Our online curated collection celebrates Skippy the Bush Kangaroo with clips and compilations from the show, interviews with the cast, merchandise, music, advertisements, behind-the-scenes production materials and more.
Skippy the Bush Kangaroo is one of Australia's greatest cultural exports that became a worldwide phenomenon. At its height it was broadcast in 128 countries to an audience of over 300 million viewers.
Skippy is a part of our DNA. Just mentioning her name is likely to have you humming the theme song, one of the most recognisable TV tunes ever recorded.
The adventures of Skippy and 10-year-old Sonny (played by Garry Pankhurst) in Waratah National Park in Sydney unfolded over 3 series and 91 episodes (made from 1966–69 and broadcast 1968–70). A spin-off feature film, Skippy and the Intruders (1969), was released in December 1969.
This short compilation gives a taste of the kind of scrapes Sonny and Skippy got into:
Waratah National Park and Wildlife Sanctuary was the television home to Head Ranger Matt Hammond (Ed Devereaux), his sons Mark (Ken James) and Sonny, and their friends Clancy Merrick (Liza Goddard) and helicopter pilot Jerry King (Tony Bonner).
They were joined each week by a cast of colourful characters, played by a who's who of Australian stars.
Plus some incredible animals, like Hector the emu and the wombat who makes an explosive impact in this short clip:
But the star of the show was always Skippy.

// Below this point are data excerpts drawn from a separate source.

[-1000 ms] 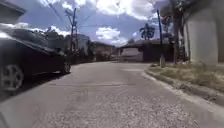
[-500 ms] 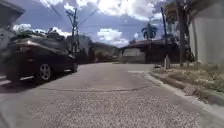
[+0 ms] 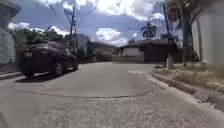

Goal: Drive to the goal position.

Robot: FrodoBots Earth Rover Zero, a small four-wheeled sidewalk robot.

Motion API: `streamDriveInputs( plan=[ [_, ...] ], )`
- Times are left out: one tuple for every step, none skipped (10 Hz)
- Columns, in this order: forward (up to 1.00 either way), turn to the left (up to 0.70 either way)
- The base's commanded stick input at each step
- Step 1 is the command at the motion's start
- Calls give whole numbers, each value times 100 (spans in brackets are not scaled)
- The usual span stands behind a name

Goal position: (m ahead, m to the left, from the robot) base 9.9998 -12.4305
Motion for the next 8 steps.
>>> streamDriveInputs(
  plan=[
    [70,-35],
    [70,-19],
    [70,-2],
    [70,0],
    [70,0],
    [70,0],
    [70,0],
    [70,0]
  ],
)
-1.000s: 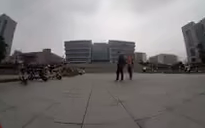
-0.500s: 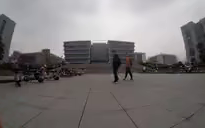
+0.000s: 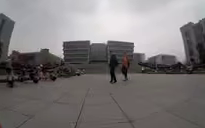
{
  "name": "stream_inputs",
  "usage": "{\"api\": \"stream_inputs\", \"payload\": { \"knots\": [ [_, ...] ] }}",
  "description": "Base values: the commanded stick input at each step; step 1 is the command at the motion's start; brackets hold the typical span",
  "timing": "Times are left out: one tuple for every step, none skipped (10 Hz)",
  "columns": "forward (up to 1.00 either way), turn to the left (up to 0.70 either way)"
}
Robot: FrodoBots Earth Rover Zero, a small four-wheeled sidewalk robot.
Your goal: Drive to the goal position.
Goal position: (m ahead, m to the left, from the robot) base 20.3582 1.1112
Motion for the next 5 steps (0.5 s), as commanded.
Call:
{"api": "stream_inputs", "payload": {
  "knots": [
    [0.70, -0.01],
    [0.70, -0.01],
    [0.70, -0.01],
    [0.70, -0.01],
    [0.70, -0.01]
  ]
}}
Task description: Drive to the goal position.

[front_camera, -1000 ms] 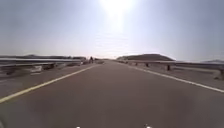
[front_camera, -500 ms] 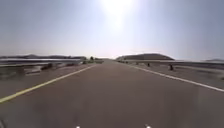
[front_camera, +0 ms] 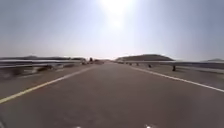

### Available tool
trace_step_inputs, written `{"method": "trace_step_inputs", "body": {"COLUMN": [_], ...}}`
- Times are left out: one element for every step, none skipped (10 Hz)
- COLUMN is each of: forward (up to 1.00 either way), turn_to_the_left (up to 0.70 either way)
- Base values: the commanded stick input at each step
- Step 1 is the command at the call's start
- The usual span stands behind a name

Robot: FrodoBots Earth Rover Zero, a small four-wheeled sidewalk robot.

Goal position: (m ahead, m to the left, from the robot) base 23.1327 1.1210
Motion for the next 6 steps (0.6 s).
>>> {"method": "trace_step_inputs", "body": {"forward": [0.70,0.70,0.70,0.70,0.70,0.70], "turn_to_the_left": [0.00,0.00,0.00,0.00,0.00,0.00]}}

She had some amazing skills, particularly when it came to her paws – which could open doors, operate a radio and pick up all manner of objects.
Then there was her unique language, consisting entirely of 'tch, tch, tch' sounds, in which she could communicate a great deal of information (or not much at all, depending on her mood).

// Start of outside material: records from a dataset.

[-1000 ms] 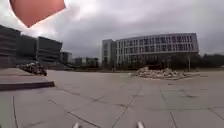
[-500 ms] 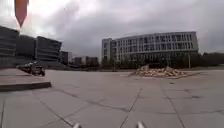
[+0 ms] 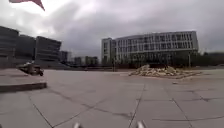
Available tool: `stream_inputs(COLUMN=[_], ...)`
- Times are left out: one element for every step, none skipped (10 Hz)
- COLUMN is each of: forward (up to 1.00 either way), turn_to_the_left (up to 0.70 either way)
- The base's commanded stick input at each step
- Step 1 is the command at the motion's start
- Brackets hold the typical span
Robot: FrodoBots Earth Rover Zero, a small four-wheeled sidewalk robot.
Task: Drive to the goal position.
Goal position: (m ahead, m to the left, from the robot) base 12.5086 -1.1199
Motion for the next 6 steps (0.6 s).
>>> stream_inputs(forward=[0.45, 0.45, 0.45, 0.45, 0.45, 0.45], turn_to_the_left=[0.0, 0.0, 0.0, 0.0, 0.0, 0.0])
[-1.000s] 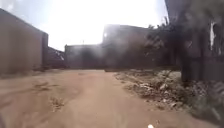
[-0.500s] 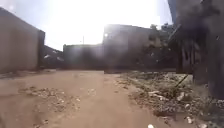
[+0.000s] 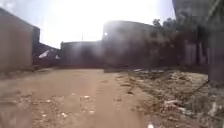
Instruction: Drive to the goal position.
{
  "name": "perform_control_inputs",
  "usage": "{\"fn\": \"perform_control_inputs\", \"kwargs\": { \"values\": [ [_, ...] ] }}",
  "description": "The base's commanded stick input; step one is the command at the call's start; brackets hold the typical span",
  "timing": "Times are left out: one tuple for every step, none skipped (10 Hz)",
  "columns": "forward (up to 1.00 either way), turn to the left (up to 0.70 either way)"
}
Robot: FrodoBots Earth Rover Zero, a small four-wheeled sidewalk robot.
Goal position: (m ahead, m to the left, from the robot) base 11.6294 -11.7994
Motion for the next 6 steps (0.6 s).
{"fn": "perform_control_inputs", "kwargs": {
  "values": [
    [1.0,0.0],
    [1.0,0.0],
    [1.0,0.0],
    [1.0,0.0],
    [1.0,0.0],
    [1.0,0.0]
  ]
}}
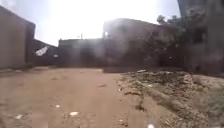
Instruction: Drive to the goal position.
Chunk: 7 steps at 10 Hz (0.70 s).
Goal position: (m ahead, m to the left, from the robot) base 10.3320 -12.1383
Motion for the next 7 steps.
{"fn": "perform_control_inputs", "kwargs": {
  "values": [
    [1.0,0.0],
    [1.0,0.0],
    [1.0,0.0],
    [1.0,0.0],
    [1.0,0.0],
    [1.0,0.0],
    [1.0,0.0]
  ]
}}
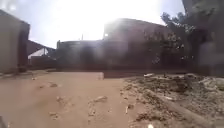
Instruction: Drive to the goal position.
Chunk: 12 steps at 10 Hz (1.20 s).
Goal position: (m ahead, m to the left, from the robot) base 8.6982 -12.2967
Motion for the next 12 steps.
{"fn": "perform_control_inputs", "kwargs": {
  "values": [
    [1.0,0.0],
    [1.0,0.0],
    [1.0,0.0],
    [1.0,0.0],
    [1.0,0.0],
    [1.0,0.0],
    [1.0,0.0],
    [1.0,0.0],
    [1.0,0.0],
    [1.0,0.0],
    [1.0,0.0],
    [1.0,0.0]
  ]
}}
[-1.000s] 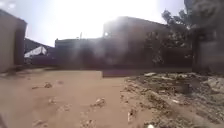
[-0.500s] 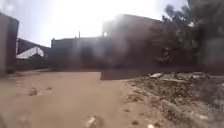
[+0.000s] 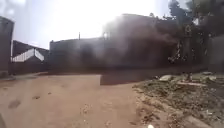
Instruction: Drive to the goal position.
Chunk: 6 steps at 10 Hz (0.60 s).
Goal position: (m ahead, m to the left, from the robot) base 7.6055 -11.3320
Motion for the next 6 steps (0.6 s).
{"fn": "perform_control_inputs", "kwargs": {
  "values": [
    [1.0,0.0],
    [1.0,0.0],
    [1.0,0.0],
    [1.0,0.0],
    [1.0,0.0],
    [1.0,0.0]
  ]
}}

And no matter what villainy found its way into the park, Skippy and her friends (but mostly Skippy) always managed to save the day:
Skippy introduced Australia – and its wildlife – to the world. Not just a children's adventure series, the show carried strong environmental themes about protecting the bush and its inhabitants and also featured and portrayed Australia's First Peoples in a positive light.